Ein Jahr ohne Frieden: Ich will das nicht so stehen lassen, denn Friede war und ist ja trotzdem, vielleicht gerade jetzt. Zugegeben: Er hat es nicht leicht in dieser Wirklichkeit. Er geht eher unauffällig und auf leisen Sohlen durch die Tage. Seine Stimme wird übertönt von Raketen und Panzergedröhn und aufgeheizten Debatten um Waffen- und Panzerlieferungen. Ich bin der festen Überzeugung: Friede – er wohnt trotzdem noch bei uns. Er ist immer noch da wie Jesus es seinen Jüngern versprochen hat beim Abschied, als er sagte: Meinen Frieden lasse ich Euch, meinen Frieden gebe ich Euch! Vielleicht ist gerade diese Gewissheit ein Weg, um dem Gefühl der Ohnmacht zu entkommen, die sich einstellt, wenn ich die Kriegsbilder in den Nachrichten sehe. Abends vor dem Einschlafen – zuhause auf dem Sofa. Ich kenne nicht wenige, die darum weniger oder gar keine Nachrichten mehr sehen: weil dieses Gefühl so übermächtig ist, nichts ändern zu können an alledem. Ich kann diese Haltung verstehen, eine Lösung scheint mir das dennoch nicht: Wir können den Krieg zwar für einen Moment ausblenden, doch bleiben tut er trotzdem. Dagegen steht diese Verheißung: Jesus lässt Frieden in dieser Welt – trotz Tod und Gewalt, die er durchleiden muss. Er lässt seinen Frieden hier bei uns, damit wir etwas draus machen, damit wir ihn weitertragen und aus der Kraft des Friedens leben – jeden Tag.
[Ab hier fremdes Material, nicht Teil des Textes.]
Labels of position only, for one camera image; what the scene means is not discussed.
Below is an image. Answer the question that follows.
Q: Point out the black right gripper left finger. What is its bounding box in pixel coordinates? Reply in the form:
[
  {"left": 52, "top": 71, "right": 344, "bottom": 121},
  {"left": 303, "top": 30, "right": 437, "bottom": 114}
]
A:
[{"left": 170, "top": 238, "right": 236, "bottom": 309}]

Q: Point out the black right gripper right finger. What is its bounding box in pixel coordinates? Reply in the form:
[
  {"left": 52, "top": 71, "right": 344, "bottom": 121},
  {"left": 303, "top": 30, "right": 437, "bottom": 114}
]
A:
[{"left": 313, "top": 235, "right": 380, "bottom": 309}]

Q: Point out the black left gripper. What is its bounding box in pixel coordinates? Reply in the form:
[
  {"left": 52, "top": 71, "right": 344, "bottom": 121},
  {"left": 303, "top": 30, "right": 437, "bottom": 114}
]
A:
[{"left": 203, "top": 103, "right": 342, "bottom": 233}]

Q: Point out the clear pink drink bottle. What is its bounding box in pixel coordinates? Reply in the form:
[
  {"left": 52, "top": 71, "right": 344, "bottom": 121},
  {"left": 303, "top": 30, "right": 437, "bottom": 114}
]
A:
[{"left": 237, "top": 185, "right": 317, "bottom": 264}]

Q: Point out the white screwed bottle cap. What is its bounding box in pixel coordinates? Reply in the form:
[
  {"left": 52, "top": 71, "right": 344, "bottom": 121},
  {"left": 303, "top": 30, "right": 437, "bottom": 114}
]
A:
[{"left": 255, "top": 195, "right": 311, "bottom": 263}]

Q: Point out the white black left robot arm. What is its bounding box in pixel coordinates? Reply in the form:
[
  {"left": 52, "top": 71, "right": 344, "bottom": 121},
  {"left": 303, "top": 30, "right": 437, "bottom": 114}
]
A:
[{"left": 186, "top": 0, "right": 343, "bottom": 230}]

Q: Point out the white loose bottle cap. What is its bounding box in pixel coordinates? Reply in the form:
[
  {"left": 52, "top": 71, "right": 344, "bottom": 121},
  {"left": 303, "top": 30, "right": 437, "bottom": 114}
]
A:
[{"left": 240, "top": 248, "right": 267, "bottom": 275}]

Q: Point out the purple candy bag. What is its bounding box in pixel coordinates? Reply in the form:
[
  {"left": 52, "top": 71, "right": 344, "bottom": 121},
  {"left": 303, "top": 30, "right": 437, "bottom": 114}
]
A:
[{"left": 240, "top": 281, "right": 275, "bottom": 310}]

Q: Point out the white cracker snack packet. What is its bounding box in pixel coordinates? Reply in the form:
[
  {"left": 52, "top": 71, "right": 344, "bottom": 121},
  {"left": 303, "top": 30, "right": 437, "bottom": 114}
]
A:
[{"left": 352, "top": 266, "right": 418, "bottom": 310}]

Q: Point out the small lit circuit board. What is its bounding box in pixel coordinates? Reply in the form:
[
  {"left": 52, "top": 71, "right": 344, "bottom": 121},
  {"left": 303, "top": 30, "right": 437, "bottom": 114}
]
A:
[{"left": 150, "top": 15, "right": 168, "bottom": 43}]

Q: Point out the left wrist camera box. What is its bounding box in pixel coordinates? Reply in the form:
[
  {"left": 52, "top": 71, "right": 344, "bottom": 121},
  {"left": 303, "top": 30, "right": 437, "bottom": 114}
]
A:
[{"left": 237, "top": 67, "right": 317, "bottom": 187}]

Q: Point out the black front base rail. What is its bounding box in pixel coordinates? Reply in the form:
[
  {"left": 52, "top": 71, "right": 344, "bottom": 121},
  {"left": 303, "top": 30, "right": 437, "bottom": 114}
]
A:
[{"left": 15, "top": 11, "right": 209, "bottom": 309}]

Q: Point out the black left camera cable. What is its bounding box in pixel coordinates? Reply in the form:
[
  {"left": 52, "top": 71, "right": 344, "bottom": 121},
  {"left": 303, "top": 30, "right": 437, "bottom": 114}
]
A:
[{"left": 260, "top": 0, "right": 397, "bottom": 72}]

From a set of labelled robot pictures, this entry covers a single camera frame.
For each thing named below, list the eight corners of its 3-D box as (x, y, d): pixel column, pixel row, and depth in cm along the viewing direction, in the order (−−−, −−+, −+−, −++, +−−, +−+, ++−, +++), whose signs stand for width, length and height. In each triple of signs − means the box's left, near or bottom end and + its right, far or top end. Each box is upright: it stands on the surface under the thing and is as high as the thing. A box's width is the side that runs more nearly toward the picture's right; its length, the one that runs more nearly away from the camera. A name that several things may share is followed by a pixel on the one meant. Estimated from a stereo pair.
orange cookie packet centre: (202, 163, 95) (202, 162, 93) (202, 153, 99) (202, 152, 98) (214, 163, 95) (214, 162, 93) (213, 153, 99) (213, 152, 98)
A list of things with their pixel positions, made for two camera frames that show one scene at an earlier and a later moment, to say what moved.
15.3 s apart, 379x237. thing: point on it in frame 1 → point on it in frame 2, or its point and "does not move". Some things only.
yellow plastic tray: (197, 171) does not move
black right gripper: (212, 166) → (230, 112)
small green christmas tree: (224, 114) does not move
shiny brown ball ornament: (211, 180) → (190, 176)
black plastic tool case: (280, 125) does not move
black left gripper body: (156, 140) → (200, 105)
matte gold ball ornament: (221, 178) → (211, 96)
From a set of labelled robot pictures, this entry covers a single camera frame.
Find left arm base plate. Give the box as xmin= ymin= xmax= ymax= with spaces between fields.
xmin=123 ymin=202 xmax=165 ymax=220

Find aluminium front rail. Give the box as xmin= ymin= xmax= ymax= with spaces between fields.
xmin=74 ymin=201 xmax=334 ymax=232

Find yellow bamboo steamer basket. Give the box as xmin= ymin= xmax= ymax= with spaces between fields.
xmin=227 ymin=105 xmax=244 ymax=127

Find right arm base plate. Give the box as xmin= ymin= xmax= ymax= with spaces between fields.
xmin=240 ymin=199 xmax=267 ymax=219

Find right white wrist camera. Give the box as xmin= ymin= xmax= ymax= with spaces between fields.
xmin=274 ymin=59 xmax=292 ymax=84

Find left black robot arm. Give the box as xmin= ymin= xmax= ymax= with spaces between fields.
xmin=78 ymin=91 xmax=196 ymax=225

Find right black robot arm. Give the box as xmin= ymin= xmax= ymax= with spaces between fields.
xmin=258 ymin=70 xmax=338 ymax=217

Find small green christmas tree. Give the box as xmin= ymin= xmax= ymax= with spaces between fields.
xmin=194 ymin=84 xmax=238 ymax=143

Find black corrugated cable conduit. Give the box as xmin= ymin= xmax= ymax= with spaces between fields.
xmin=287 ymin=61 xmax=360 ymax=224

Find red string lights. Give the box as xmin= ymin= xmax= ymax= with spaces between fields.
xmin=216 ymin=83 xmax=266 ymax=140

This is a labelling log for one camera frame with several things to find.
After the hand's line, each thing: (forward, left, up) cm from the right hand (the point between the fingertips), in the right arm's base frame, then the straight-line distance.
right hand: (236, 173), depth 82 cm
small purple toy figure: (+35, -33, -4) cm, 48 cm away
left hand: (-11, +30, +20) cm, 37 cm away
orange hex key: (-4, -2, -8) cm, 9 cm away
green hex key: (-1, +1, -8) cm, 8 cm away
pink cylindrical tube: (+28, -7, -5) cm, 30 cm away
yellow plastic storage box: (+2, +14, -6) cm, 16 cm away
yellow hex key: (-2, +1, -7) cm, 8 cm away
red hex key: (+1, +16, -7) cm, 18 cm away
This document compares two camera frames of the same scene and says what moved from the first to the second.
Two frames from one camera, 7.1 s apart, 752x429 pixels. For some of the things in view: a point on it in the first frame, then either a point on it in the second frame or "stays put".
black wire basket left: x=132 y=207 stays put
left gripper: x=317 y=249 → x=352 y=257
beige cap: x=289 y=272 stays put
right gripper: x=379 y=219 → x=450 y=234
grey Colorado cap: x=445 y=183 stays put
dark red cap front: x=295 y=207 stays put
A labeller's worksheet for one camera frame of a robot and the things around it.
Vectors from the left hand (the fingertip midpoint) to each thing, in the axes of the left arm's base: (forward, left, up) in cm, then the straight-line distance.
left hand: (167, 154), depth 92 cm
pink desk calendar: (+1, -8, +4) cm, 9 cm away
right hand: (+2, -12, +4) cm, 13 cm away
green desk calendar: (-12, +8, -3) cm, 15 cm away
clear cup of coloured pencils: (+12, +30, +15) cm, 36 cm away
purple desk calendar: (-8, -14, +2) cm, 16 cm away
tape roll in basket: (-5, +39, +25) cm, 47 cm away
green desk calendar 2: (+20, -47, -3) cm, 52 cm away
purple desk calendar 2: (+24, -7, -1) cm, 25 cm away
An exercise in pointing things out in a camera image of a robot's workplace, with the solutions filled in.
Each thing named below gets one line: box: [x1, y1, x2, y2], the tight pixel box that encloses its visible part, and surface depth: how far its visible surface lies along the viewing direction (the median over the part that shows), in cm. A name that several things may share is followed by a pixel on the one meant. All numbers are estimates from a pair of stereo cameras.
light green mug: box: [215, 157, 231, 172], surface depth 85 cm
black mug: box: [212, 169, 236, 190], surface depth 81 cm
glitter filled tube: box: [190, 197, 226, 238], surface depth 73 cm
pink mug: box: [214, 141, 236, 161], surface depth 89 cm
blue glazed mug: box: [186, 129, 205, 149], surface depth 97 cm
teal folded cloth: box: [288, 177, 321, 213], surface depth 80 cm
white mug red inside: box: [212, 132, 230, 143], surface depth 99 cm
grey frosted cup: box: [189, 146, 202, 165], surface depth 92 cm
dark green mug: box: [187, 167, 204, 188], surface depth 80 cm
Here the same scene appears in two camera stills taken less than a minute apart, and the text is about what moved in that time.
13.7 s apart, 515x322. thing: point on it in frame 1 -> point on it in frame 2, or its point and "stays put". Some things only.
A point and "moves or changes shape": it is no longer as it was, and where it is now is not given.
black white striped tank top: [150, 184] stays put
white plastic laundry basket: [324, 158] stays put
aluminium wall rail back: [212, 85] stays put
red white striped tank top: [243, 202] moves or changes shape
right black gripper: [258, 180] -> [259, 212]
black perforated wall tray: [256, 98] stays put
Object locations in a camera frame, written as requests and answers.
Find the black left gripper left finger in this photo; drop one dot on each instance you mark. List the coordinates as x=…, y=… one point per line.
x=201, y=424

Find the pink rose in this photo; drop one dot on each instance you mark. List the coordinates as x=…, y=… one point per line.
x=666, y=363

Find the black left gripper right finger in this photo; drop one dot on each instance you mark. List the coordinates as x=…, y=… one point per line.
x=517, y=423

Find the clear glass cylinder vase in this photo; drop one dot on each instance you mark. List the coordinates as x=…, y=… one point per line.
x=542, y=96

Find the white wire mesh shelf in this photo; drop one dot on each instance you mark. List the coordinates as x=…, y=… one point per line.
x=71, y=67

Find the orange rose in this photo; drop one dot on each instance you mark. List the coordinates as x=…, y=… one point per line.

Frieden machen – wo fängt das an? Nicht bei den Mächtigen der Welt. Frieden, so hat Jesus es vorgelebt, beginnt im Kleinen - mitten im Alltag. Leise und oft unbemerkt. Jeden Tag habe ich die Chance, ihm zu begegnen, auf ihn zuzugehen oder ihn ziehen zu lassen. Jeden Tag habe ich die Wahl, ob ich ihn einlade, bei mir Gast zu sein. Jeden Tag. Was Jesus sagt, gilt auch für mich: Ich kann Frieden lassen da, wo ich bin und lebe und arbeite, oder Unfrieden. Ich kann Frieden geben oder das genaue Gegenteil. In jeder Beziehung, die wir eingehen, liegt die Möglichkeit zu beidem: Wut und Hass oder Frieden und Verständigung. Ich kann ausrasten, wenn die Kinder morgens nicht so funktionieren wie gewünscht. Ich kann schimpfen über den Bus, der sich verspätet und meinen Frust am Fahrer auslassen. Ich kann direkt einen wütenden Kommentar absetzen, wenn mir ein Beitrag auf Facebook nicht gefällt. Ich kann nicht zuletzt mit mir selber in Unfrieden leben – oder großzügig sein und mir mit Annahme und Zuneigung begegnen. Ich kann Frieden üben, jeden Tag.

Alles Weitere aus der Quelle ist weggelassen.